In the movie, Brad Wesley (played by Ben Gazzara) is the evil executive director of the urban-renewal district for a small town named Jasper, Missouri (which he calls an “improvement district”). The district taxes all of the businesses in the town and uses the money to make investments that attract new businesses. Like most advocates of tax-subsidized economic development, Wesley takes credit for all the good things that happen in town. “J.C. Penney is coming here because of me,” he brags, as if J.C. Penney didn’t ordinarily locate in small towns like Jasper.

Continue reading

Seasons’ Greetings

The Antiplanner is taking tomorrow off for the holiday. So today I wish a Merry Christmas, Happy Hanukkah, fabulous Festivus, or whatever is your holiday of choice to all my faithful allies and loyal opponents.

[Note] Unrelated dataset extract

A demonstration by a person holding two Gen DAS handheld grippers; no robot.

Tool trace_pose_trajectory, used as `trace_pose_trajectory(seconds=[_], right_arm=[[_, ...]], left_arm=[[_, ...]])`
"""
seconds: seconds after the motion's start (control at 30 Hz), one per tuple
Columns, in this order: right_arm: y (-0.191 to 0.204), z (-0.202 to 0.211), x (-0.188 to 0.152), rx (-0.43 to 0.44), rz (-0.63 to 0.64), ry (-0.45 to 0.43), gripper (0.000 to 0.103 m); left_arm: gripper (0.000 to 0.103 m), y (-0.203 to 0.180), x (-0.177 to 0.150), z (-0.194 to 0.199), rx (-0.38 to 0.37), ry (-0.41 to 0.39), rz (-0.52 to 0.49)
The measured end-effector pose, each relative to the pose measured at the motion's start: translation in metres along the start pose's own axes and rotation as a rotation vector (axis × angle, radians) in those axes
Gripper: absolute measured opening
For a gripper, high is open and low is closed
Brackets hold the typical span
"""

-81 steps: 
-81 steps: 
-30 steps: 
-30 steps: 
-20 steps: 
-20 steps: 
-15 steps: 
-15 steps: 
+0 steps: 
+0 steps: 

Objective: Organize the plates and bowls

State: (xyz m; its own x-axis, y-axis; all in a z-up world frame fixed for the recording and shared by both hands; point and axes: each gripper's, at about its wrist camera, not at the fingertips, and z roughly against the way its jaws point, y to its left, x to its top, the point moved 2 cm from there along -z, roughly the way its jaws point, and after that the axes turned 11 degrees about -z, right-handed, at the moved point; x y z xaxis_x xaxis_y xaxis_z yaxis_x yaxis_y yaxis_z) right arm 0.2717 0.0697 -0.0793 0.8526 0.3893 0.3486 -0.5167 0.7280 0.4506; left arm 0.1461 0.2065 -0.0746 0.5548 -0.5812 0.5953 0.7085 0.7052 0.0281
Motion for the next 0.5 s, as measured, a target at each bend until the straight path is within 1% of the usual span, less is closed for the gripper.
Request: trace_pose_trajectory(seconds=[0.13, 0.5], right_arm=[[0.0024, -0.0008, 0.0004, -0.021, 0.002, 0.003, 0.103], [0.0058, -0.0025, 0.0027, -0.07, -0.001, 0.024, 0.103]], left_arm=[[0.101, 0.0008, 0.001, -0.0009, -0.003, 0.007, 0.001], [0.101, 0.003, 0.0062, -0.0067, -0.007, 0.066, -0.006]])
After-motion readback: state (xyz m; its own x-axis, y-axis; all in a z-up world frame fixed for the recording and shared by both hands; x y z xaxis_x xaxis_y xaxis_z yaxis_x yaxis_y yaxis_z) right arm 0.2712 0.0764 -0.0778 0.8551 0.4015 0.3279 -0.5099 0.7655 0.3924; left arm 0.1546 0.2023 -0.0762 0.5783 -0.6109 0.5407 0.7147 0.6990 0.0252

It is found that viagra samples males who are suffering from the trouble of getting or keeping harder and longer lasting erections as a result of alcohol, smoking and fatty meals to allow this medicine work effective for you. Order can be placed for 12, 9, viagra online purchase 6 or 3 bottles from the comfort of home using credit or debit card. Since indirectly affect bowel function, overeating or anorexic may appear, rendering the weight up and down is not a direct infertility treatment, it can contribute to improved homeostasis and sildenafil tablets physiological adaptation thus allowing the body to either maintain blood flow in the penis, or prevent the blood flow. Meds4world is a place where you can Buy Kamagra from the trusted online suppliers at the buying cialis in uk lowest rates.

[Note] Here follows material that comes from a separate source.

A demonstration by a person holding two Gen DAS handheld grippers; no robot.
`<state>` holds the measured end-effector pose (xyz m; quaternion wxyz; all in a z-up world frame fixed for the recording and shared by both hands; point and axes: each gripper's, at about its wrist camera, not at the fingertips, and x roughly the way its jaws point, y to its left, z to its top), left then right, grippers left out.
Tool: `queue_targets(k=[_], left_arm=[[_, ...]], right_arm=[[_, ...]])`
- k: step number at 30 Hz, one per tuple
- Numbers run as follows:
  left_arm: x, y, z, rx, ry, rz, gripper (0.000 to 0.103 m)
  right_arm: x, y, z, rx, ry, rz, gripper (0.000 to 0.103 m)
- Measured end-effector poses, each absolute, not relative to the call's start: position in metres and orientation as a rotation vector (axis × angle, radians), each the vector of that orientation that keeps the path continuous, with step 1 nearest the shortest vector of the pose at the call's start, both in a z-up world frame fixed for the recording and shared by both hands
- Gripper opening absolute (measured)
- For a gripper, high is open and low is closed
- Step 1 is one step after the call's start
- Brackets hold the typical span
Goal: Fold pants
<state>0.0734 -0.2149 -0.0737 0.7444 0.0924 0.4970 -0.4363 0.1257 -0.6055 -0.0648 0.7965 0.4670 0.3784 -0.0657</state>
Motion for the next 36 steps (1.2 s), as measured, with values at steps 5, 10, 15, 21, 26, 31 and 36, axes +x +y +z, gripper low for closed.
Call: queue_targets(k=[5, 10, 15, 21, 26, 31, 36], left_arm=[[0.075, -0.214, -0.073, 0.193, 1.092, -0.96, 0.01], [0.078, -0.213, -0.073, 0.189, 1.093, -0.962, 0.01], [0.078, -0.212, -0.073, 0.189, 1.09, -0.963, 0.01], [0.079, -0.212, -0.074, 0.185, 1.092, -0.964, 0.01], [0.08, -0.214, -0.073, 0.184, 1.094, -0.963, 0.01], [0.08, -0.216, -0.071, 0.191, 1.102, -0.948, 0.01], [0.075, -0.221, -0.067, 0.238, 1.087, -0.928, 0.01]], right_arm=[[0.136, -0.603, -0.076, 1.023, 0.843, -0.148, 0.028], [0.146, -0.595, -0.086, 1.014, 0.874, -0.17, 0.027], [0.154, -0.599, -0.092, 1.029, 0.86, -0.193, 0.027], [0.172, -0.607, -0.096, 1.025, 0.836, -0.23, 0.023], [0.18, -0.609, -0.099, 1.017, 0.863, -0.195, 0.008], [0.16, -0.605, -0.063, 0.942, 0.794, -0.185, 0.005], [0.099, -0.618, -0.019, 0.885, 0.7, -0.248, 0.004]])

We have a lot of snow here this year and I took this photo at nearby Lake Creek last Sunday. It is actually eight photos stitched together in Photoshop, and each of those eight photos in turn is three different exposures merged together in Photomatix. (Click on the photo for a larger view.) The full-sized photo is 7400×4800 pixels, but it is also 24 megabytes so I won’t try to post it here.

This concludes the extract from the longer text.